Brief:
Starting with the opening line of the material, restate every line word for word, and end on the line containing "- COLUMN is".

Records shown:
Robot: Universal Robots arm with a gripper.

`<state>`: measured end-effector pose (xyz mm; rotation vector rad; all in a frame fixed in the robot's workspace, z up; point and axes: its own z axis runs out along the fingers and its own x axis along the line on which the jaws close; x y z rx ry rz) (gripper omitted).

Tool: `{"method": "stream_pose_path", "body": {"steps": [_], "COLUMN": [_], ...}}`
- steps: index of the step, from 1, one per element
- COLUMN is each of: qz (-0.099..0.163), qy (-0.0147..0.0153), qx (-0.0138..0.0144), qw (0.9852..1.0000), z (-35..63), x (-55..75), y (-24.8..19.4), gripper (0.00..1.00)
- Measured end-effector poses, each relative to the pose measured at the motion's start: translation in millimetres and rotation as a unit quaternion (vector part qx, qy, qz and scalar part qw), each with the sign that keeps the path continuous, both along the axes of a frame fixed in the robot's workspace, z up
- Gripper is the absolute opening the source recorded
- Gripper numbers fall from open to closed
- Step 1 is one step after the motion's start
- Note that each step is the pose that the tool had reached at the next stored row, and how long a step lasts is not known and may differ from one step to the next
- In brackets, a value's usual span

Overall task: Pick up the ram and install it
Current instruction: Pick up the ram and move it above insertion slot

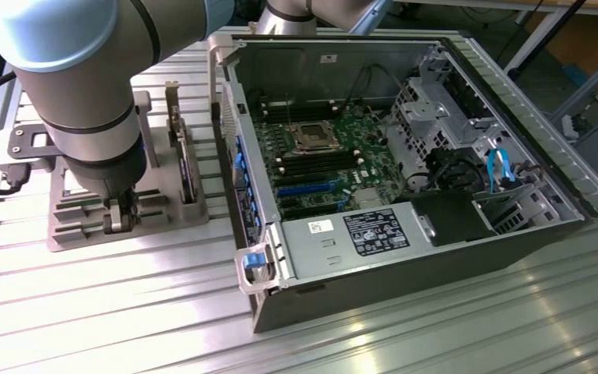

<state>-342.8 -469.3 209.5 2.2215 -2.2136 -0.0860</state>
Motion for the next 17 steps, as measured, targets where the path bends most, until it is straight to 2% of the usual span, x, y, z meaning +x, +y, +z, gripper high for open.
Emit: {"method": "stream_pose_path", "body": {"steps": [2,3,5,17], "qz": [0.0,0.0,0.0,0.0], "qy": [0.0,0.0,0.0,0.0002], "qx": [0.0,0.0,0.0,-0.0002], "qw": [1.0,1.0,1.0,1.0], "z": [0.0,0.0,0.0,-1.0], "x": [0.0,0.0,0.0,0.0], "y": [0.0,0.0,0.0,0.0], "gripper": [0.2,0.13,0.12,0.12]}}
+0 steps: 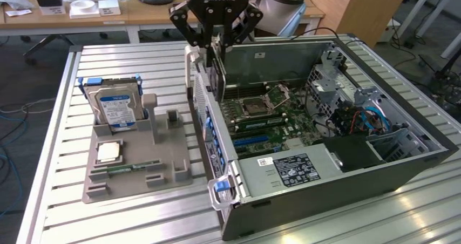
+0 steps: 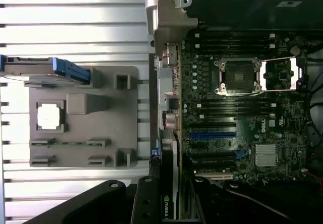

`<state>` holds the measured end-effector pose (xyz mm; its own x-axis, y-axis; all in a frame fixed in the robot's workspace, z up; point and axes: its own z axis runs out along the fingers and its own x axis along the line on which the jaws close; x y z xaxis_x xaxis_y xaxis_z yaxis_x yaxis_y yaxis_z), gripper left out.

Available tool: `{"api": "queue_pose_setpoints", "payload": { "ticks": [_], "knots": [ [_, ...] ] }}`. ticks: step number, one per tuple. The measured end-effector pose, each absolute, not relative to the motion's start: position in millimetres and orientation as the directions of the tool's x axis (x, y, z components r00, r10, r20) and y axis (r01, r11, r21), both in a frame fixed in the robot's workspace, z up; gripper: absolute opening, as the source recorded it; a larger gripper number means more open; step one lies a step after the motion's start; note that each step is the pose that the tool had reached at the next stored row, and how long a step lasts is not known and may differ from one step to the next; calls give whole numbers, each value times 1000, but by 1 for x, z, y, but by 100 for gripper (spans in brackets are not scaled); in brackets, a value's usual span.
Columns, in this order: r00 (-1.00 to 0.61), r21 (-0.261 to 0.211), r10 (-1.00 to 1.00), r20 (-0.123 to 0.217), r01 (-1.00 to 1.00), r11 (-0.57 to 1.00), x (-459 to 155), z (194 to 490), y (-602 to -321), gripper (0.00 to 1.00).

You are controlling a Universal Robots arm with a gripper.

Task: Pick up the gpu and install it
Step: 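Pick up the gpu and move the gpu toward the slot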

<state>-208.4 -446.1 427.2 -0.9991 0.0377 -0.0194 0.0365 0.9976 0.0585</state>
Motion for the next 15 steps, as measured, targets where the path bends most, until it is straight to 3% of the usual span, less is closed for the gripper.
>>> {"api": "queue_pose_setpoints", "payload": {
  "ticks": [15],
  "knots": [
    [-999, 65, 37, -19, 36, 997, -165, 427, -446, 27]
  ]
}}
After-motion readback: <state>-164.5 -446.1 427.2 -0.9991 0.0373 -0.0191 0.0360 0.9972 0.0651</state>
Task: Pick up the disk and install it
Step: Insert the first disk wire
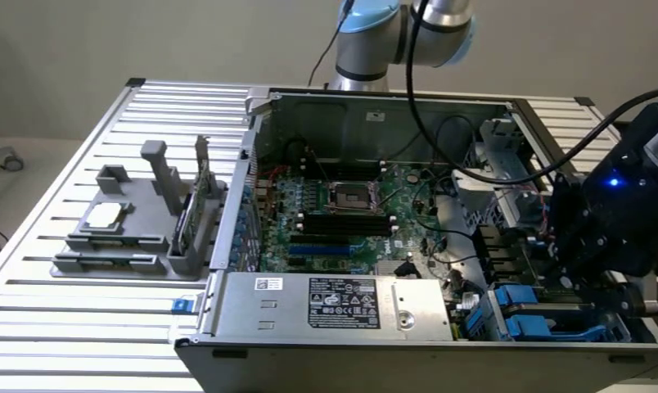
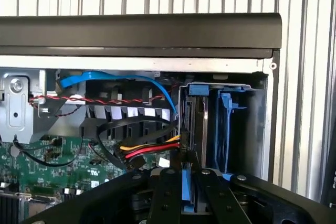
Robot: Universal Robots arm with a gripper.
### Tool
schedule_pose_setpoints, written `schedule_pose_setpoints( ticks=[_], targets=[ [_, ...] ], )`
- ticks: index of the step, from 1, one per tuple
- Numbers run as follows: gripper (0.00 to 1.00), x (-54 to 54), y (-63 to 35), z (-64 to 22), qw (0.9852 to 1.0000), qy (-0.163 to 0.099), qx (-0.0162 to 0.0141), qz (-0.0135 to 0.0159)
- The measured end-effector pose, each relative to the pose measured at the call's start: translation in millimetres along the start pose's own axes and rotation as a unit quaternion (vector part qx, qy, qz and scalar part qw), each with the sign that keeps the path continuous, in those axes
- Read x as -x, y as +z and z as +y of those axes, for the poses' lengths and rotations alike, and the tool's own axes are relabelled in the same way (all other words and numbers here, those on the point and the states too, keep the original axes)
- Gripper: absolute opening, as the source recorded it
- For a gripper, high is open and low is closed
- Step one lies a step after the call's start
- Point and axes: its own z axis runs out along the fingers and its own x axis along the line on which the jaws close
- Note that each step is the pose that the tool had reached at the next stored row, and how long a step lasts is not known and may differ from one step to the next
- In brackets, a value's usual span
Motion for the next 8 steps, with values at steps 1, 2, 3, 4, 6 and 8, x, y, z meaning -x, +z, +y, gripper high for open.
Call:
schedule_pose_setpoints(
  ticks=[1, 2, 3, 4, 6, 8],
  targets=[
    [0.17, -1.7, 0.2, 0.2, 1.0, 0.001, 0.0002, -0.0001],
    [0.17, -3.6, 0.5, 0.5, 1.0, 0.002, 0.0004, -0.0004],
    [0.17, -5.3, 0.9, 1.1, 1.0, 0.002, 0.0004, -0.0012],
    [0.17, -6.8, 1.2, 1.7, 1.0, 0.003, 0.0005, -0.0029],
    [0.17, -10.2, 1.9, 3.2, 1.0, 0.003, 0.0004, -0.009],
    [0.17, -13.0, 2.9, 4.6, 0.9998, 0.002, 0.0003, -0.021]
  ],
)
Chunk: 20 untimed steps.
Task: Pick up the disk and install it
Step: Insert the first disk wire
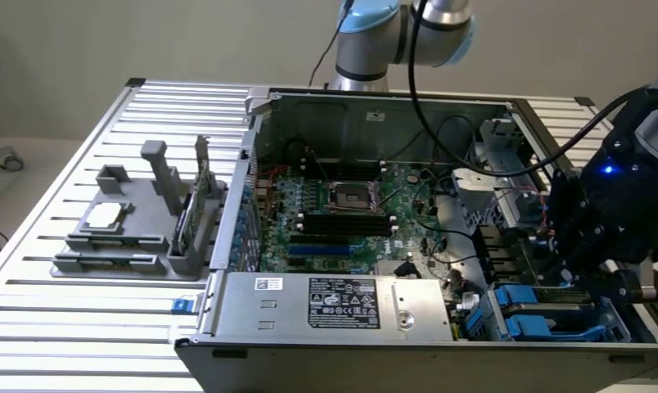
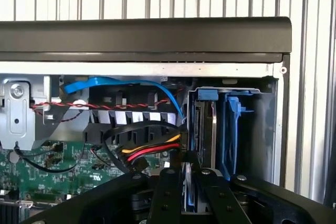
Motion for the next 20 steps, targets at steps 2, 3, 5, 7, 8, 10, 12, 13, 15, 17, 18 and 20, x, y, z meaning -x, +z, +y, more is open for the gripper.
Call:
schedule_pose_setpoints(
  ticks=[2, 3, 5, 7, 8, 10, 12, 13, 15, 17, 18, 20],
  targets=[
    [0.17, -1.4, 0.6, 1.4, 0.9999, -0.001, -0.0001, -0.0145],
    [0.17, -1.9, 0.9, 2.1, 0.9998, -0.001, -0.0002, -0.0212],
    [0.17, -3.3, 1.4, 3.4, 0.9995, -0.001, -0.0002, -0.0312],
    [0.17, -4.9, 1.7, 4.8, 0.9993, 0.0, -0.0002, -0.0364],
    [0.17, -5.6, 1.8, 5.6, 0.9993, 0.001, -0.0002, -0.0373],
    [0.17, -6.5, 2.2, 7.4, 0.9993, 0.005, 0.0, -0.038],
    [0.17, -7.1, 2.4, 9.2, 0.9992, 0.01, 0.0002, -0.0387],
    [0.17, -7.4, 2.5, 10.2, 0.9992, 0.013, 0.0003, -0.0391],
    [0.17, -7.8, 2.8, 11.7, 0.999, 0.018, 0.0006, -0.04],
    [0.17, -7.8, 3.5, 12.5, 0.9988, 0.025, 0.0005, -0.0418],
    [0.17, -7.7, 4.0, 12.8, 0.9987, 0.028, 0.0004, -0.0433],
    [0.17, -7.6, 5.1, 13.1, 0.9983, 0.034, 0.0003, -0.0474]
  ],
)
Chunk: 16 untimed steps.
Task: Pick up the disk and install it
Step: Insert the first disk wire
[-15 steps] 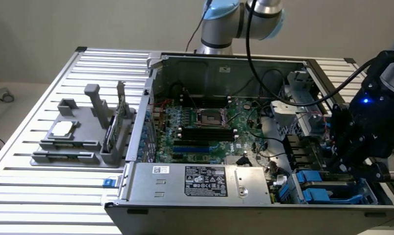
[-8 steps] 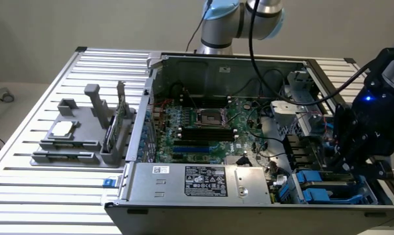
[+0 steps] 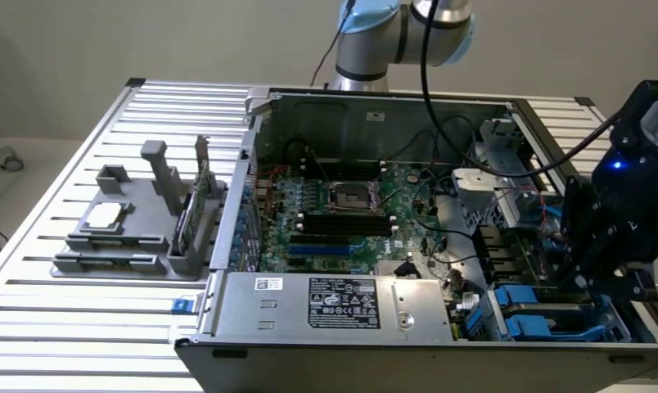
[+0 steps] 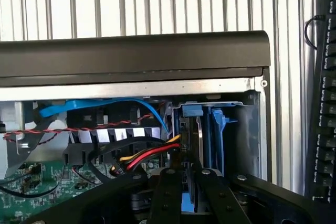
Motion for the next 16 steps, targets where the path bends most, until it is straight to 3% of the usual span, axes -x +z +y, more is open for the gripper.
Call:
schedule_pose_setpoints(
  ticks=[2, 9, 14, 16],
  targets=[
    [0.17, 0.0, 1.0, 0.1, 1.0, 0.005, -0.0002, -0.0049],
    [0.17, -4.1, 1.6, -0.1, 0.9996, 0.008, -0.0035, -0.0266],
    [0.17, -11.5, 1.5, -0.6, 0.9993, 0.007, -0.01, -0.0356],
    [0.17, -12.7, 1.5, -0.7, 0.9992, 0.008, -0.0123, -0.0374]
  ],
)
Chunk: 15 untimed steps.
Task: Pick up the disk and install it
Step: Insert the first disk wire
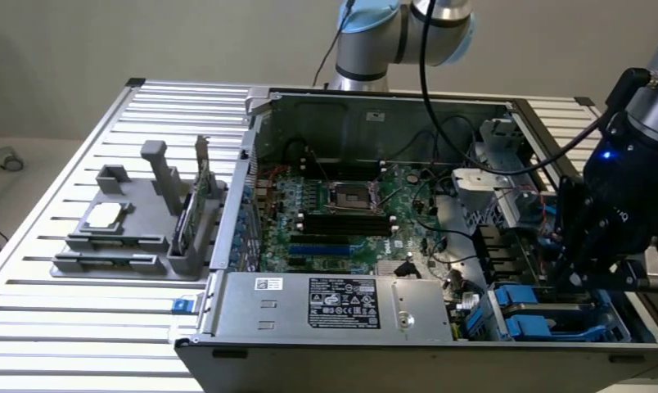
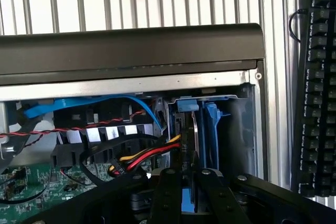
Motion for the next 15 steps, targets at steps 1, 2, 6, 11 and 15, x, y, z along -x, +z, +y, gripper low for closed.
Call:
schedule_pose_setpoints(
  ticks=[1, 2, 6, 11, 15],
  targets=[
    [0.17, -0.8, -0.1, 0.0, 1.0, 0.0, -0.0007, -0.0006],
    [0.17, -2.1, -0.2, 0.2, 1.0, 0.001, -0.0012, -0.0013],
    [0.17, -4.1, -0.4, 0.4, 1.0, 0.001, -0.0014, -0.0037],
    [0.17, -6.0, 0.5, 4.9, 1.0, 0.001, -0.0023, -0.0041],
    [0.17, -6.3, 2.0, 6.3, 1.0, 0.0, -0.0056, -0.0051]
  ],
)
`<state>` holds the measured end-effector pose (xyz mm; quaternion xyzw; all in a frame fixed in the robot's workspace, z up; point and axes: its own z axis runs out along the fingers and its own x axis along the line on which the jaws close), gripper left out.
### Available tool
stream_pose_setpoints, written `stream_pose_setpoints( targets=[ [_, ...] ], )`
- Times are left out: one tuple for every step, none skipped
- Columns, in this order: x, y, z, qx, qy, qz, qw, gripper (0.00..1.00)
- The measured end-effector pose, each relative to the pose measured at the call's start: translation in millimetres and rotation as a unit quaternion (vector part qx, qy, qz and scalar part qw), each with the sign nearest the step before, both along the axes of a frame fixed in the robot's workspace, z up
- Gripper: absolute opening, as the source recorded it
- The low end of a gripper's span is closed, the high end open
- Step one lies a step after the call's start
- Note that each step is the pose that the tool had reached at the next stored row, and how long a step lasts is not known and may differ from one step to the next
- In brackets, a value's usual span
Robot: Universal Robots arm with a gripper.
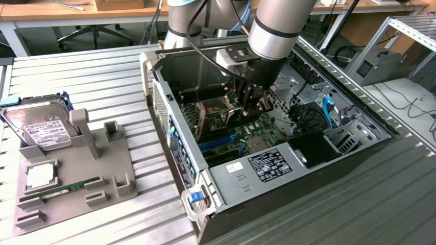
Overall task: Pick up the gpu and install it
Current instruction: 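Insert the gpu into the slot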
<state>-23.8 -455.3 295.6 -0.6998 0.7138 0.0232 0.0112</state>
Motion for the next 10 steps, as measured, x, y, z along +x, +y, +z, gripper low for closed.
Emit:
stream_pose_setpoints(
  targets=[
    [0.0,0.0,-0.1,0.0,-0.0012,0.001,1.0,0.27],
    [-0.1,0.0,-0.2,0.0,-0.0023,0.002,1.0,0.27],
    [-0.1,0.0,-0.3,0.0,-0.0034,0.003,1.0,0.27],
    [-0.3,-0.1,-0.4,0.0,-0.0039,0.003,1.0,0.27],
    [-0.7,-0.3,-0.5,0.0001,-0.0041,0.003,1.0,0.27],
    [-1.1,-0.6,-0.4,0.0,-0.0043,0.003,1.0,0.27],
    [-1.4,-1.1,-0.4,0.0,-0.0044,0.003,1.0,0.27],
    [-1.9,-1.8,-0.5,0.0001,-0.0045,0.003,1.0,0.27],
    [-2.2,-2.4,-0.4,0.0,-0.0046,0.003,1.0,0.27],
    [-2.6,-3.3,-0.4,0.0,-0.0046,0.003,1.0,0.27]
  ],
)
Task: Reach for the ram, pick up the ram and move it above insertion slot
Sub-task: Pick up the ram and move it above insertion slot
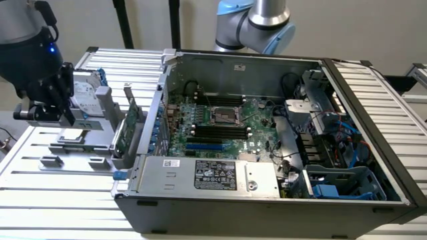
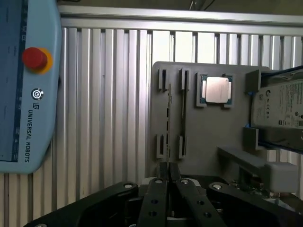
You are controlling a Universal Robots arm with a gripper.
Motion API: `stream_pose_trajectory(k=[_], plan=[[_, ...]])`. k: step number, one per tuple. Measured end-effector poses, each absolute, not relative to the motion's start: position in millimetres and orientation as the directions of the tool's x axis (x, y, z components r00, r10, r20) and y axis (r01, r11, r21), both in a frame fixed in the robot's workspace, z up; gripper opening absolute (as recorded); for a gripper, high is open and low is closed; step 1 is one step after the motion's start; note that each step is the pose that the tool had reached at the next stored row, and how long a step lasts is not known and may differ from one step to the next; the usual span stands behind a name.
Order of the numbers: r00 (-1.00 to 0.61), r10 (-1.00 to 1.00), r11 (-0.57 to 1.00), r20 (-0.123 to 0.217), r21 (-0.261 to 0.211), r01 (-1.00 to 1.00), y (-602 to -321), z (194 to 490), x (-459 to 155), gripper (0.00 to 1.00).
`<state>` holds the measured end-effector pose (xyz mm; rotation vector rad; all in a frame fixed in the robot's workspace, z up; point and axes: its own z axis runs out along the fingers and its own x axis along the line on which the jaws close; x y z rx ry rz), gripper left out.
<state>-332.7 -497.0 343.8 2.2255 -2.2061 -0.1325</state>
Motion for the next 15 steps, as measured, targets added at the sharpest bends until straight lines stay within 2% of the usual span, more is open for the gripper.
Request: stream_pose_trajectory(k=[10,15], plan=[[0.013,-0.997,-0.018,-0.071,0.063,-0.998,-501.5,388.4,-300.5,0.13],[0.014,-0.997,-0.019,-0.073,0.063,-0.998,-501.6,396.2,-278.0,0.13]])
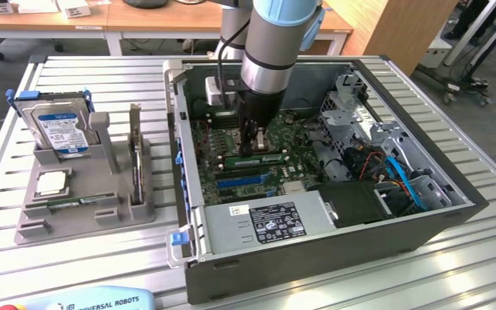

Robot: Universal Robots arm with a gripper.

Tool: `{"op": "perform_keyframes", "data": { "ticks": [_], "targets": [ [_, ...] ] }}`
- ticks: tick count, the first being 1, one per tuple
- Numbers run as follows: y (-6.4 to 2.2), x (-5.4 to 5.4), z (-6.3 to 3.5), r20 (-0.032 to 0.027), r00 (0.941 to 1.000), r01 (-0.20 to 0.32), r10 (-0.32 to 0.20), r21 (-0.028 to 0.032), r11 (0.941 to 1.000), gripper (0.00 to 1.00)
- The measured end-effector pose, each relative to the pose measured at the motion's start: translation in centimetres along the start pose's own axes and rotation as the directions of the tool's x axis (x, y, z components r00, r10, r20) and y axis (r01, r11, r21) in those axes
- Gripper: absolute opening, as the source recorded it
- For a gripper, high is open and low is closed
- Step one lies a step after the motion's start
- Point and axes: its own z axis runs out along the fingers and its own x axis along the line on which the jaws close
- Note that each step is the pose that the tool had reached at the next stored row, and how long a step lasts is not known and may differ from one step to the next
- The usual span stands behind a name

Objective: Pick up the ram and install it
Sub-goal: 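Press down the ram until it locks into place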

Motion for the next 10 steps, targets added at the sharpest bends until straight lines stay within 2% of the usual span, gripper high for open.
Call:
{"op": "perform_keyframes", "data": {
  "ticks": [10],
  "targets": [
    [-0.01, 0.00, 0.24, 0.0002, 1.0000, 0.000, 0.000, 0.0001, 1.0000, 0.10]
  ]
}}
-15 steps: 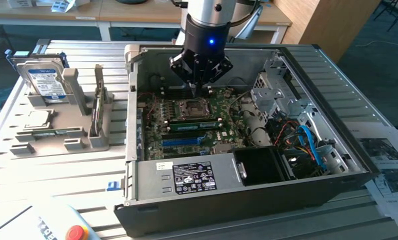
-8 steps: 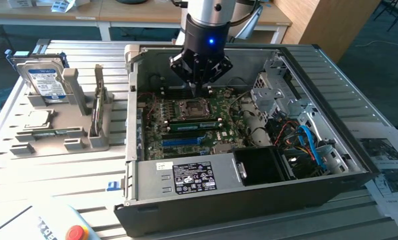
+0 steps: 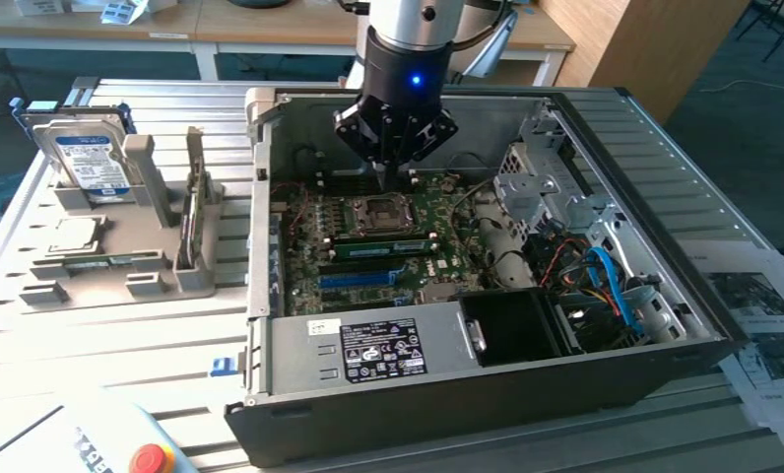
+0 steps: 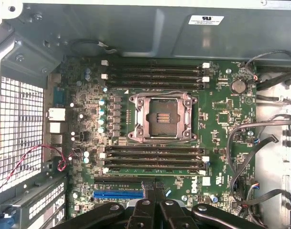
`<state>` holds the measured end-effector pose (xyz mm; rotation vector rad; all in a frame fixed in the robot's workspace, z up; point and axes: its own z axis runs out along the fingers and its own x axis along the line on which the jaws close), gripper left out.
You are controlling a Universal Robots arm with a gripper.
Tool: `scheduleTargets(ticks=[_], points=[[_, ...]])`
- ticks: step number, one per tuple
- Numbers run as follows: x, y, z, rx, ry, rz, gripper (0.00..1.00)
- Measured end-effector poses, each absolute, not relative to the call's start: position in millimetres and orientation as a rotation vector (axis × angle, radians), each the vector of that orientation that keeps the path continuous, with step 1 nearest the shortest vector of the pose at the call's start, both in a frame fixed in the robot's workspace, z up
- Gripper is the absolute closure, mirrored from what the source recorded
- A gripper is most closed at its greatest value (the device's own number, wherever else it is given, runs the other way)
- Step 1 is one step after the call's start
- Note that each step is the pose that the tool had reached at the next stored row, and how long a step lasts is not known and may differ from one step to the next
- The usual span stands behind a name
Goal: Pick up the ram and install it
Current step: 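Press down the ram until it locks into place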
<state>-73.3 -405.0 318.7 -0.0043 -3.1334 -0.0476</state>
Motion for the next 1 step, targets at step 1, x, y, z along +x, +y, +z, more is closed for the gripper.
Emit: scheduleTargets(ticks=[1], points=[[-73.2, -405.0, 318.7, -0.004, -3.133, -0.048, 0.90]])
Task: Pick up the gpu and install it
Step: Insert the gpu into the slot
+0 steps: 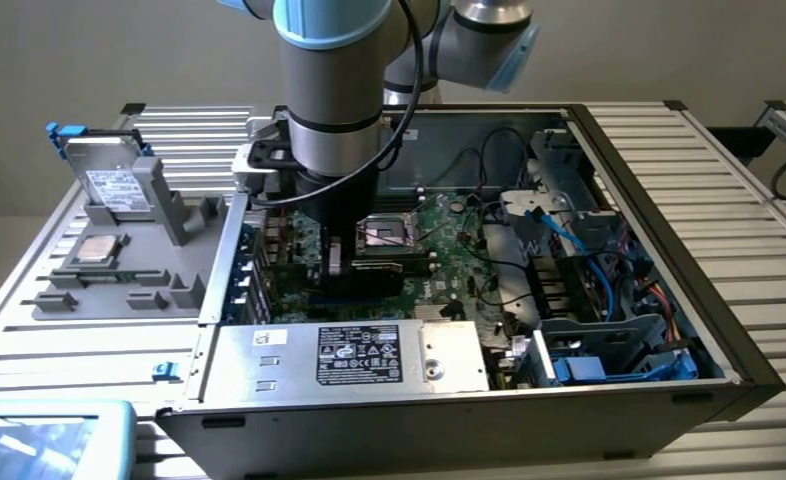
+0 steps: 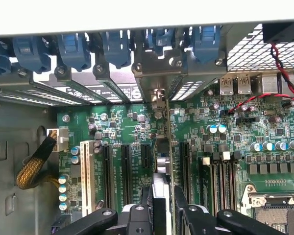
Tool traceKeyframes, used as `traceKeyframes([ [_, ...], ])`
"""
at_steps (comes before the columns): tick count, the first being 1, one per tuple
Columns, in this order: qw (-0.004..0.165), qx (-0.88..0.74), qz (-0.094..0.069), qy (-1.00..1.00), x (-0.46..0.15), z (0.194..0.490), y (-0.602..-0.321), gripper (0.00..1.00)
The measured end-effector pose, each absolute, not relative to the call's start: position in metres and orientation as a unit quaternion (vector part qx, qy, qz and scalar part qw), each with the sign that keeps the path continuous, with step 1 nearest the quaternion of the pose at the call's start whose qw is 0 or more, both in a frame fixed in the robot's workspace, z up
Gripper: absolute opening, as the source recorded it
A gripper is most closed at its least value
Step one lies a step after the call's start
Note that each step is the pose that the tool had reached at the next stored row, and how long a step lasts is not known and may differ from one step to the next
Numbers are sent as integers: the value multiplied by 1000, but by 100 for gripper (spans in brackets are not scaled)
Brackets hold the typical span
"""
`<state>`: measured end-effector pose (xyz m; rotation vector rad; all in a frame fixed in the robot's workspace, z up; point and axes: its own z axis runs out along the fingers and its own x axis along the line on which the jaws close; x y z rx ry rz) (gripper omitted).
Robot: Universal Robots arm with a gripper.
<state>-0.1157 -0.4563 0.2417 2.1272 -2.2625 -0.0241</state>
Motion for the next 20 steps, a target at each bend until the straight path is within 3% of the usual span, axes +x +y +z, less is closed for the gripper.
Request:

Response to this exercise:
Robot: Universal Robots arm with a gripper.

`<state>`: measured end-effector pose (xyz mm; rotation vector rad; all in a frame fixed in the robot's workspace, z up; point and axes: its own z axis runs out along the fingers and its own x axis along the line on which the jaws close; x y z rx ry rz) (gripper omitted).

Tool: `{"method": "stream_pose_path", "body": {"steps": [_], "COLUMN": [_], ...}}`
- steps: index of the step, from 1, one per element
- COLUMN is each of: qz (-0.099..0.163), qy (-0.0147..0.0153), qx (-0.0138..0.0144), qw (0.9852..1.0000), z (-35..63), x (-55..75), y (-24.8..19.4), gripper (0.00..1.00)

That is the complete answer to the exercise.